Сильные переживания приводили Н. И. и к физическому недомоганию. Он болел после Июльского пленума 1928 года, болел после 25 ноября 1929 года, расписавшись в своей капитуляции, наконец, тяжело заболел в преддверии XVI съезда. Этот крепкий, удивительно сильный человек, спортсмен с мускулатурой борца при сильном нервном напряжении увядал. Организм как бы терял сопротивляемость.

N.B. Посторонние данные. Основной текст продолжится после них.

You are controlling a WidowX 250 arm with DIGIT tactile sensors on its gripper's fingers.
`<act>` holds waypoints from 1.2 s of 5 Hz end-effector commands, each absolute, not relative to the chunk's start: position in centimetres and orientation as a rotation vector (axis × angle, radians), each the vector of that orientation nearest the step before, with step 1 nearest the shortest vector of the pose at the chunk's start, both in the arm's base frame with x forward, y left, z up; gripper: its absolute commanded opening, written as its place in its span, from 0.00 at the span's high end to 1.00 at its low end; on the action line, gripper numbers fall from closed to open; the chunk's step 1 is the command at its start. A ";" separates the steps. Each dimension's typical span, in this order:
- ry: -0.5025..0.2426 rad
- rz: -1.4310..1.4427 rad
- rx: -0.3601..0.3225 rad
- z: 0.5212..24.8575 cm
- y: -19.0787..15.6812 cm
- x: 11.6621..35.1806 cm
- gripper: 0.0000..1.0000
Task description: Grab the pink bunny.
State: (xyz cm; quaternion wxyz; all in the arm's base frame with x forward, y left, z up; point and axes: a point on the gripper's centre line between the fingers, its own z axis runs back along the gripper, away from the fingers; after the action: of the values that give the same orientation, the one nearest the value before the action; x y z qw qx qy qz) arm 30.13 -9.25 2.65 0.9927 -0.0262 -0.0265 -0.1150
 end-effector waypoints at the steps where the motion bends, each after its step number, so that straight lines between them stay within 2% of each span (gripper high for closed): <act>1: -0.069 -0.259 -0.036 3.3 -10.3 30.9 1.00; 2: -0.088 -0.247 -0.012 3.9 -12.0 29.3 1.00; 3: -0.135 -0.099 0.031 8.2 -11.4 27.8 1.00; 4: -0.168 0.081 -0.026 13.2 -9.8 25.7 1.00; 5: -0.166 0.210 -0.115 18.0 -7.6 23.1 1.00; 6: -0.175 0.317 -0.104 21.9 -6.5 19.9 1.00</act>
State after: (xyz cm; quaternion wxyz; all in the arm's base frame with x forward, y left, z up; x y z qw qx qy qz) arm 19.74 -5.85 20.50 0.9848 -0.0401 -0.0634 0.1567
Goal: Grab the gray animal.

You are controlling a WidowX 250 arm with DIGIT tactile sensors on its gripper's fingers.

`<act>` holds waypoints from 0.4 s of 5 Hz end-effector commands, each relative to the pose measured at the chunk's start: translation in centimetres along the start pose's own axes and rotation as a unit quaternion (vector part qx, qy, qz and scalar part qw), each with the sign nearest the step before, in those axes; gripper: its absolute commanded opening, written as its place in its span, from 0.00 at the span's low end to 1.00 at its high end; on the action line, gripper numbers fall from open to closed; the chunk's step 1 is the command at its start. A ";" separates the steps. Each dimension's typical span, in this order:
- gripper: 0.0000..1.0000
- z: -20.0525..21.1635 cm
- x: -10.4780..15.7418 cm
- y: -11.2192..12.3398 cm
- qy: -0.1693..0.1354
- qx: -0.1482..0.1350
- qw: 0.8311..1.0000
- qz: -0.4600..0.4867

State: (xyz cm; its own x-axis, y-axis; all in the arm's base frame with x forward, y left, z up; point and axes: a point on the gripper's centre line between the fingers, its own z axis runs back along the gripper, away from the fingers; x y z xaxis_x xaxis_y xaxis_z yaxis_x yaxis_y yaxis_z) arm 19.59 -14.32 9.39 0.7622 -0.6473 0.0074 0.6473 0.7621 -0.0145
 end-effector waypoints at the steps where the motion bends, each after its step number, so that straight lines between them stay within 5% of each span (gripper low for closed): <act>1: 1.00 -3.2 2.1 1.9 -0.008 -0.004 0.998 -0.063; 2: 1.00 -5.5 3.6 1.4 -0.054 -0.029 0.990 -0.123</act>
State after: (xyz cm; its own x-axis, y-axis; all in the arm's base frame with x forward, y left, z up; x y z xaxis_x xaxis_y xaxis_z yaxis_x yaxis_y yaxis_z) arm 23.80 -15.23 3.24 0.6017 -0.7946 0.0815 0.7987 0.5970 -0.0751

Не хотелось бы, чтобы на основании рассказанного мною сложилось впечатление, что Николай Иванович был «плаксивой бабой». Это далеко не так. Эмоциональная перенапряженность — лишь одна черта, одна сторона его сложного, многогранного характера. Бухарин был революционером большой страсти и необузданного темперамента. Его революционный потенциал был огромен и требовал динамики, действия. Н. И. был одержим идеей революционного преобразования общества, его гуманизации. Подлинный гуманный социализм казался ему неосуществимым без изменения человеческой натуры, без повышения культуры низов — тех, кого до революции считали «черной костью», — рабочего класса и крестьянства. Это желание его может показаться несколько банальным, оно было присуще многим большевикам. Но у Бухарина эта идея превратилась в страстную, немеркнущую и все более и более захватывающую мечту, стала единственной целью общественно-политической жизни, так ярко воплощенной в его пламенных речах.

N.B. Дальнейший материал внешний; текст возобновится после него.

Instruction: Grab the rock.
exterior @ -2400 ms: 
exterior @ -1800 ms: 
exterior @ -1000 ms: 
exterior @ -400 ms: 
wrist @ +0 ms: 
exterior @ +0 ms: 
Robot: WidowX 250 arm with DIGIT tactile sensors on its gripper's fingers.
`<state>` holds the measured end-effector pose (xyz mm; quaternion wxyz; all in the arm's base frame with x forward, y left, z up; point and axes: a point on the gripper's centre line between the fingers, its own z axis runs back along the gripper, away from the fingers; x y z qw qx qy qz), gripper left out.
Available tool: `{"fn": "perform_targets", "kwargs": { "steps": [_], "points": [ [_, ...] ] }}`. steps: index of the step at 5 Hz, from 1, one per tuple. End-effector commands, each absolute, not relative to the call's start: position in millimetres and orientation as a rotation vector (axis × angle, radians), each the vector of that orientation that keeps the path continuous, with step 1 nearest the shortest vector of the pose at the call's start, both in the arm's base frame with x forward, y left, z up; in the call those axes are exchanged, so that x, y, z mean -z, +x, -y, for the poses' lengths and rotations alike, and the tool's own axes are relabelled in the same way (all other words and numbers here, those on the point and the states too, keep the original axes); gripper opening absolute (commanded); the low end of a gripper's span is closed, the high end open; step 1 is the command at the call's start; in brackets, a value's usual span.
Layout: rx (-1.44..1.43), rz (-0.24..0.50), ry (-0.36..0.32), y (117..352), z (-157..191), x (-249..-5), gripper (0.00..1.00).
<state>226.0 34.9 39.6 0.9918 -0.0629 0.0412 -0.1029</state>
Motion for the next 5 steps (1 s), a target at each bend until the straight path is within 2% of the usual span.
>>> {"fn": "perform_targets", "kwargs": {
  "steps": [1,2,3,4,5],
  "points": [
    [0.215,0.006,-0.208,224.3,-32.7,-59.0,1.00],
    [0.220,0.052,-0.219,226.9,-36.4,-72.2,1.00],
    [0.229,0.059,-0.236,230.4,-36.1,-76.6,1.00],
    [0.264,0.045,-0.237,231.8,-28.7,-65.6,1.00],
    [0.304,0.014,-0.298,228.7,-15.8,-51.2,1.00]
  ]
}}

«Отречемся от старого мира, отряхнем его прах с наших ног» — эти строки известной и любимой Н. И. революционной песни были девизом его жизни до последнего времени. Я не имею в виду катастрофы 1936–1938 годов, когда его стремления были парализованы.

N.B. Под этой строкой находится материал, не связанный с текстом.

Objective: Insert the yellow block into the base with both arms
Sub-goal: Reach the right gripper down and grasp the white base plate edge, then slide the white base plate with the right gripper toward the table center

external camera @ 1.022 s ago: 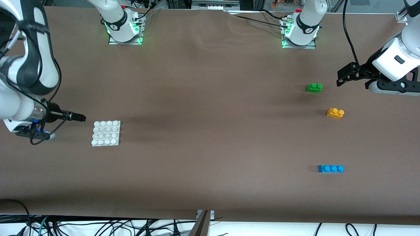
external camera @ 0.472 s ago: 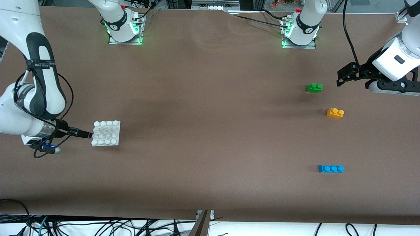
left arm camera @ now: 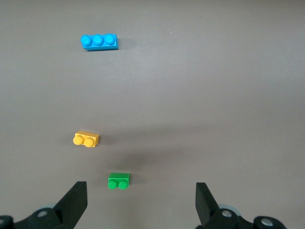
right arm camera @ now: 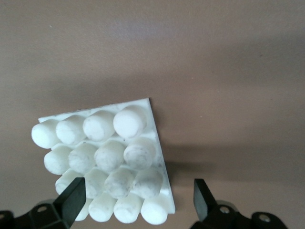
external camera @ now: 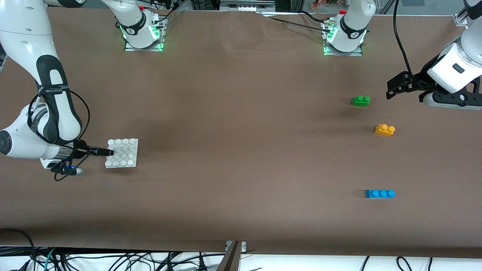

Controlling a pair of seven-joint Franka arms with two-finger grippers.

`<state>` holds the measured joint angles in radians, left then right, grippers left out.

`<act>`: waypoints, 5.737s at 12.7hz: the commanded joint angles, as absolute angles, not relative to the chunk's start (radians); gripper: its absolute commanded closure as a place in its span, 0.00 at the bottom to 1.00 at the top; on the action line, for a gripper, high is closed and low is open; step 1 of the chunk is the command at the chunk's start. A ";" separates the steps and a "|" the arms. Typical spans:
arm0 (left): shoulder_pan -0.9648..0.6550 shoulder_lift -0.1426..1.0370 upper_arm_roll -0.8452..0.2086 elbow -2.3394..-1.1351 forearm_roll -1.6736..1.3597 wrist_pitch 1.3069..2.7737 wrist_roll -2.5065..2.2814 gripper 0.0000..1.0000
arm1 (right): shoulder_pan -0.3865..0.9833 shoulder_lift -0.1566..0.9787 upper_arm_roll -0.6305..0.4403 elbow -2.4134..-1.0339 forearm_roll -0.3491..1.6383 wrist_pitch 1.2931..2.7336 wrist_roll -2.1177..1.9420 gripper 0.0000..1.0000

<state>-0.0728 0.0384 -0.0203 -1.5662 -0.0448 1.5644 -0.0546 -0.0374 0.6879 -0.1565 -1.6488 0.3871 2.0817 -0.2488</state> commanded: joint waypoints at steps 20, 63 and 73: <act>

И. Г. Эренбург справедливо писал: «Бывают мрачнейшие люди с оптимистическими идеями, бывают и веселые пессимисты. Бухарчик был удивительно цельной натурой, — он хотел переделать жизнь, потому что ее любил».
Новый мир, как его представлял Бухарин, должен был быть осуществлен во что бы то ни стало, что вовсе, по его мнению, не означало «чего бы это ни стоило, любой ценой». Бухарина всегда мучили нравственные коллизии, он видел и трагическую сторону самых человечных идей. И если в первые послереволюционные годы, в годы Гражданской войны бывало, что при столкновении двух миров Н. И. не находил возможности бороться за свои идеалы исключительно «духовным оружием» и даже оправдывал «слово товарища Маузера», то в дальнейшем он был убежден, что цели возможно постигнуть с наименьшими издержками. К этому были направлены все его помыслы, теоретические искания и политическая деятельность.
Тем временем уже пора было возвращаться в Мухалатку. Н. И. проводил меня до ремонтных мастерских. Там мы узнали, что ремонт машин подходит к концу, и шофер Егоров решил не мотаться взад-вперед, а заночевать в Гурзуфе. Я заволновалась из-за отца, но удалось связаться с ним по телефону и передать, что я приеду на следующий день.
Так, оставшись в Гурзуфе, благодаря весьма прозаическим обстоятельствам я пережила волнующий романтический крымский вечер, отраженный в стихах, сочиненных в том страшном подвале одиночной камеры в Новосибирске.
Вот каким дыханием времени, предгрозовой политической атмосферой, не только южным теплом, были окутаны вспомнившиеся мне счастливые — да, несмотря ни на что, счастливые — гурзуфские встречи с Н. И.